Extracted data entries
::::
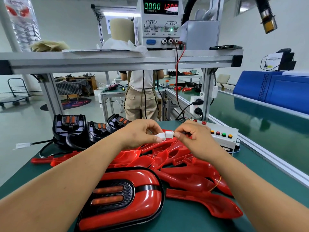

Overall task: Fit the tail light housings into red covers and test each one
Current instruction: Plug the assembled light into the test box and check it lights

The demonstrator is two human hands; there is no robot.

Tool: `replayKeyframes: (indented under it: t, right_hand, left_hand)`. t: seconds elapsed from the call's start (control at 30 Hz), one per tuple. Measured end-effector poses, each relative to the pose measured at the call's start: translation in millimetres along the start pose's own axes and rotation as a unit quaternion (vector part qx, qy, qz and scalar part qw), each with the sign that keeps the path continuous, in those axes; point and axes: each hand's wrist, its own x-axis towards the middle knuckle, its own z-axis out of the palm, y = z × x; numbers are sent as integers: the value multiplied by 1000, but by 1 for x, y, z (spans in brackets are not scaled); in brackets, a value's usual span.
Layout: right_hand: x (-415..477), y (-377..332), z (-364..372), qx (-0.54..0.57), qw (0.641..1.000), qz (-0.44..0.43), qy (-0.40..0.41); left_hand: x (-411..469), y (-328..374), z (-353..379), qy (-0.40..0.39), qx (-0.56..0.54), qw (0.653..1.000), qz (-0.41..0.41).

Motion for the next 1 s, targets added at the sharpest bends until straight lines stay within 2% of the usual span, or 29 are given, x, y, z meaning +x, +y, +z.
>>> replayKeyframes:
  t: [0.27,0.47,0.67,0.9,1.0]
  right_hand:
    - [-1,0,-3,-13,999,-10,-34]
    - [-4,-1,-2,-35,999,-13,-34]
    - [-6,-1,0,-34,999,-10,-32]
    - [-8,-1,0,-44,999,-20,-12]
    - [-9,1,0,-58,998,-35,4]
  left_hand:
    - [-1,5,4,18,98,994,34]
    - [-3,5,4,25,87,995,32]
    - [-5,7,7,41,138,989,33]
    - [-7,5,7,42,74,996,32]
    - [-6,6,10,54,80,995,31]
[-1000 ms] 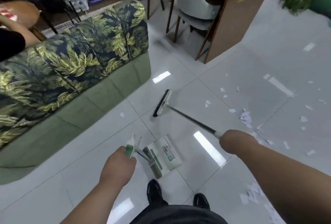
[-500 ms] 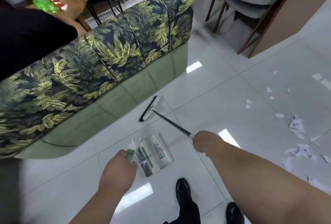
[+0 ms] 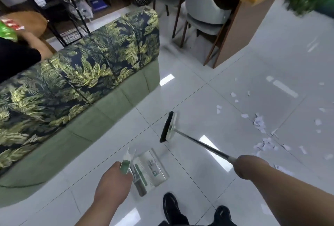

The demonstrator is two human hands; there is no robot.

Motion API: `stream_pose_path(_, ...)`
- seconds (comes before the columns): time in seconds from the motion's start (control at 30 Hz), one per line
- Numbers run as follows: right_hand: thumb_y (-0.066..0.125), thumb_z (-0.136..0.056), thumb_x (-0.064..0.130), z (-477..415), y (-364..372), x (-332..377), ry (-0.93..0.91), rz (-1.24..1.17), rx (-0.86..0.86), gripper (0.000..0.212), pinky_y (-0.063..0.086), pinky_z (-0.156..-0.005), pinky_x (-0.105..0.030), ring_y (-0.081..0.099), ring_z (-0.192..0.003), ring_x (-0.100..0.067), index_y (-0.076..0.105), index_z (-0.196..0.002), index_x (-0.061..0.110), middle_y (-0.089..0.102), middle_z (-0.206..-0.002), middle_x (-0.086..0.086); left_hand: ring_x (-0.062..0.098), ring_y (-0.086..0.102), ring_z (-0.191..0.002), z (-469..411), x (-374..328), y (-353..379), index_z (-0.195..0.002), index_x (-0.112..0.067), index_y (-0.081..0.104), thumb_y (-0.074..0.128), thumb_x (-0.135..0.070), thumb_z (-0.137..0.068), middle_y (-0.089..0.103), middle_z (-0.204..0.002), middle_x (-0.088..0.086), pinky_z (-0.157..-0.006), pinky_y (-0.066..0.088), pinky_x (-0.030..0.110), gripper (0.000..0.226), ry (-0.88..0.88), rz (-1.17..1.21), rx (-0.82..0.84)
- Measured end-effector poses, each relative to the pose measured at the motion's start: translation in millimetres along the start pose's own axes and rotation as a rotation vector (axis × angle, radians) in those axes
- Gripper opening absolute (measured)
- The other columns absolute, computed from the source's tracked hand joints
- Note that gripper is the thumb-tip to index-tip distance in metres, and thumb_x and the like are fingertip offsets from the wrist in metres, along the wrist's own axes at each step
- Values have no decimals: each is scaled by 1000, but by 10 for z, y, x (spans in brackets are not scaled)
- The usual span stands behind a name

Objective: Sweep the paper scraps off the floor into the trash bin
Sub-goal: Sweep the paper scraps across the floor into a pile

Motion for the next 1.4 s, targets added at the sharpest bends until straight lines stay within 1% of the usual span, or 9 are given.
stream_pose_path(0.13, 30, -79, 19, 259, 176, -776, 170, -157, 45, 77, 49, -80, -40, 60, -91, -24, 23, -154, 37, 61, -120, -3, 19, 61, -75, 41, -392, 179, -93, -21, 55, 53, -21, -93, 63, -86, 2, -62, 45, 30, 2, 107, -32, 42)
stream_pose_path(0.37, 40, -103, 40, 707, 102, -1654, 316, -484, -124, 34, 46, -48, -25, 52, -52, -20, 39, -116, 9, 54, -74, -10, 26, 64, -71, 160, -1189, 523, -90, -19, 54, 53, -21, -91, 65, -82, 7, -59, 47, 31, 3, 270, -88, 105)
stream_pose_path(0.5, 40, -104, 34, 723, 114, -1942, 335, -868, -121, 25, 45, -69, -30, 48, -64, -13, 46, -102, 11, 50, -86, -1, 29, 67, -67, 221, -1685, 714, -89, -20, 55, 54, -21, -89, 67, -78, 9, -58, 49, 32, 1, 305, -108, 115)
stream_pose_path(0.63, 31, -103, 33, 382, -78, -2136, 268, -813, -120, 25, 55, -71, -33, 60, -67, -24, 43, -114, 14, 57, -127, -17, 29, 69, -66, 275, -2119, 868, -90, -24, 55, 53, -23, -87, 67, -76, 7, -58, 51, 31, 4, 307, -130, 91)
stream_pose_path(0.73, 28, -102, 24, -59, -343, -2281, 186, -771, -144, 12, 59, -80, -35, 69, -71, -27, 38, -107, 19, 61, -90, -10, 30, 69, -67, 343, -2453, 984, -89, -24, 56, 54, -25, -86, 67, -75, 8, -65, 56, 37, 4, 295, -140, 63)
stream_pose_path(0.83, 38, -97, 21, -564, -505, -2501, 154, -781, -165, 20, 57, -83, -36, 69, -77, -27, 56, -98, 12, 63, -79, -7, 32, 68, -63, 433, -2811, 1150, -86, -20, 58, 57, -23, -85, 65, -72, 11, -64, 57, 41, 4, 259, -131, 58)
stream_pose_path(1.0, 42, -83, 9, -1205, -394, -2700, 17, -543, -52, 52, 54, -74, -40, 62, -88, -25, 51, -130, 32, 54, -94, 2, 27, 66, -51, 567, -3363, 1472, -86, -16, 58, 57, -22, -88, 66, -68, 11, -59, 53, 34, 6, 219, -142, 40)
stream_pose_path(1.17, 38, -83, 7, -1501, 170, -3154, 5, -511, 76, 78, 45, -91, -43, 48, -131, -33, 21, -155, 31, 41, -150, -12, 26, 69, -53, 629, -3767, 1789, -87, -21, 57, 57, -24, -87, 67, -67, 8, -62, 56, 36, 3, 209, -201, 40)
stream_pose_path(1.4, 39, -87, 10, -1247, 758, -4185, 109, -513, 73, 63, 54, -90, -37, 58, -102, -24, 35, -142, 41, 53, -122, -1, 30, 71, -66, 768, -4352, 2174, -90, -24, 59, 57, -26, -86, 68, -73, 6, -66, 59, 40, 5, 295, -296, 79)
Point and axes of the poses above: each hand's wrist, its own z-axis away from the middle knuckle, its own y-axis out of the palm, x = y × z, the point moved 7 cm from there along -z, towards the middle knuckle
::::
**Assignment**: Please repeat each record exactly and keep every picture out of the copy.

**Exercise response**:
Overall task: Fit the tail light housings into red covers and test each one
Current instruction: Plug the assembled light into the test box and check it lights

The demonstrator is two human hands; there is no robot.

Tool: `replayKeyframes: (indented under it: t, right_hand, left_hand)`. t: seconds elapsed from the call's start (control at 30 Hz), one per tuple. Measured end-effector poses, each relative to the pose measured at the call's start: translation in millimetres along the start pose's own axes and rotation as a unit quaternion (vector part qx, qy, qz and scalar part qw), each with the sign that keeps the path continuous, in those axes; point and axes: each hand's wrist, its own x-axis towards the middle knuckle, its own z-axis out of the palm, y = z × x; numbers are sent as integers: the value multiplied by 1000, but by 1 for x, y, z (spans in brackets are not scaled); in brackets, a value's usual span.
Layout: right_hand: x (-415..477), y (-377..332), z (-364..372), qx (-0.54..0.57), qw (0.641..1.000), qz (-0.44..0.43), qy (-0.40..0.41); left_hand: x (-411..469), y (-328..374), z (-353..379), qy (-0.40..0.39), qx (-0.56..0.54), qw (0.653..1.000), qz (-0.41..0.41).

Motion for the next 1 s, targets added at the sharpest bends until straight lines stay within 2% of the usual span, or 29 are given, x, y, z meaning +x, +y, +z.
>>> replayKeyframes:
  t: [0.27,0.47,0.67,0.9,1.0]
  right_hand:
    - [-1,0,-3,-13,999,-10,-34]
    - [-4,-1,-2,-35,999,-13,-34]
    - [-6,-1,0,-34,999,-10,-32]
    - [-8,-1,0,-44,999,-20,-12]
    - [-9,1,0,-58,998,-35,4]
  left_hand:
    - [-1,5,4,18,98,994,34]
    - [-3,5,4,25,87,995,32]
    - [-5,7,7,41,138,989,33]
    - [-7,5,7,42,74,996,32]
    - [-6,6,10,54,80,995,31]
[-1000 ms] 
[-500 ms] 
[+0 ms] 

The demonstrator is two human hands; there is no robot.

Motion API: `stream_pose_path(_, ...)`
- seconds (comes before the columns): time in seconds from the motion's start (control at 30 Hz), one per line
- Numbers run as follows: right_hand: thumb_y (-0.066..0.125), thumb_z (-0.136..0.056), thumb_x (-0.064..0.130), z (-477..415), y (-364..372), x (-332..377), ry (-0.93..0.91), rz (-1.24..1.17), rx (-0.86..0.86), gripper (0.000..0.212), pinky_y (-0.063..0.086), pinky_z (-0.156..-0.005), pinky_x (-0.105..0.030), ring_y (-0.081..0.099), ring_z (-0.192..0.003), ring_x (-0.100..0.067), index_y (-0.076..0.105), index_z (-0.196..0.002), index_x (-0.061..0.110), middle_y (-0.089..0.102), middle_z (-0.206..-0.002), middle_x (-0.086..0.086); left_hand: ring_x (-0.062..0.098), ring_y (-0.086..0.102), ring_z (-0.191..0.002), z (-469..411), x (-374..328), y (-353..379), index_z (-0.195..0.002), index_x (-0.112..0.067), index_y (-0.081..0.104), thumb_y (-0.074..0.128), thumb_x (-0.135..0.070), thumb_z (-0.137..0.068), middle_y (-0.089..0.103), middle_z (-0.204..0.002), middle_x (-0.088..0.086), pinky_z (-0.157..-0.006), pinky_y (-0.066..0.088), pinky_x (-0.030..0.110), gripper (0.000..0.226), ry (-0.88..0.88), rz (-1.17..1.21), rx (-0.82..0.84)
- Measured end-effector poses, each relative to the pose measured at the motion's start: translation in millimetres along the start pose's own axes and rotation as a rotation vector (axis × angle, radians) in those axes
- Gripper opening absolute (measured)
- The other columns absolute, computed from the source's tracked hand joints
- Note that gripper is the thumb-tip to index-tip distance in metres, and thumb_x and the like are fingertip offsets from the wrist in metres, along the wrist's own axes at each step
- Values have no decimals: each is scaled by 1000, but by 10 for z, y, x (spans in brackets are not scaled)
- The usual span stands behind a name

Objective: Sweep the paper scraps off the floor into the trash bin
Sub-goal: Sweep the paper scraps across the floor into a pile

Motion for the next 1.4 s, targets added at the sharpest bends until straight lines stay within 1% of the usual span, or 9 are given.
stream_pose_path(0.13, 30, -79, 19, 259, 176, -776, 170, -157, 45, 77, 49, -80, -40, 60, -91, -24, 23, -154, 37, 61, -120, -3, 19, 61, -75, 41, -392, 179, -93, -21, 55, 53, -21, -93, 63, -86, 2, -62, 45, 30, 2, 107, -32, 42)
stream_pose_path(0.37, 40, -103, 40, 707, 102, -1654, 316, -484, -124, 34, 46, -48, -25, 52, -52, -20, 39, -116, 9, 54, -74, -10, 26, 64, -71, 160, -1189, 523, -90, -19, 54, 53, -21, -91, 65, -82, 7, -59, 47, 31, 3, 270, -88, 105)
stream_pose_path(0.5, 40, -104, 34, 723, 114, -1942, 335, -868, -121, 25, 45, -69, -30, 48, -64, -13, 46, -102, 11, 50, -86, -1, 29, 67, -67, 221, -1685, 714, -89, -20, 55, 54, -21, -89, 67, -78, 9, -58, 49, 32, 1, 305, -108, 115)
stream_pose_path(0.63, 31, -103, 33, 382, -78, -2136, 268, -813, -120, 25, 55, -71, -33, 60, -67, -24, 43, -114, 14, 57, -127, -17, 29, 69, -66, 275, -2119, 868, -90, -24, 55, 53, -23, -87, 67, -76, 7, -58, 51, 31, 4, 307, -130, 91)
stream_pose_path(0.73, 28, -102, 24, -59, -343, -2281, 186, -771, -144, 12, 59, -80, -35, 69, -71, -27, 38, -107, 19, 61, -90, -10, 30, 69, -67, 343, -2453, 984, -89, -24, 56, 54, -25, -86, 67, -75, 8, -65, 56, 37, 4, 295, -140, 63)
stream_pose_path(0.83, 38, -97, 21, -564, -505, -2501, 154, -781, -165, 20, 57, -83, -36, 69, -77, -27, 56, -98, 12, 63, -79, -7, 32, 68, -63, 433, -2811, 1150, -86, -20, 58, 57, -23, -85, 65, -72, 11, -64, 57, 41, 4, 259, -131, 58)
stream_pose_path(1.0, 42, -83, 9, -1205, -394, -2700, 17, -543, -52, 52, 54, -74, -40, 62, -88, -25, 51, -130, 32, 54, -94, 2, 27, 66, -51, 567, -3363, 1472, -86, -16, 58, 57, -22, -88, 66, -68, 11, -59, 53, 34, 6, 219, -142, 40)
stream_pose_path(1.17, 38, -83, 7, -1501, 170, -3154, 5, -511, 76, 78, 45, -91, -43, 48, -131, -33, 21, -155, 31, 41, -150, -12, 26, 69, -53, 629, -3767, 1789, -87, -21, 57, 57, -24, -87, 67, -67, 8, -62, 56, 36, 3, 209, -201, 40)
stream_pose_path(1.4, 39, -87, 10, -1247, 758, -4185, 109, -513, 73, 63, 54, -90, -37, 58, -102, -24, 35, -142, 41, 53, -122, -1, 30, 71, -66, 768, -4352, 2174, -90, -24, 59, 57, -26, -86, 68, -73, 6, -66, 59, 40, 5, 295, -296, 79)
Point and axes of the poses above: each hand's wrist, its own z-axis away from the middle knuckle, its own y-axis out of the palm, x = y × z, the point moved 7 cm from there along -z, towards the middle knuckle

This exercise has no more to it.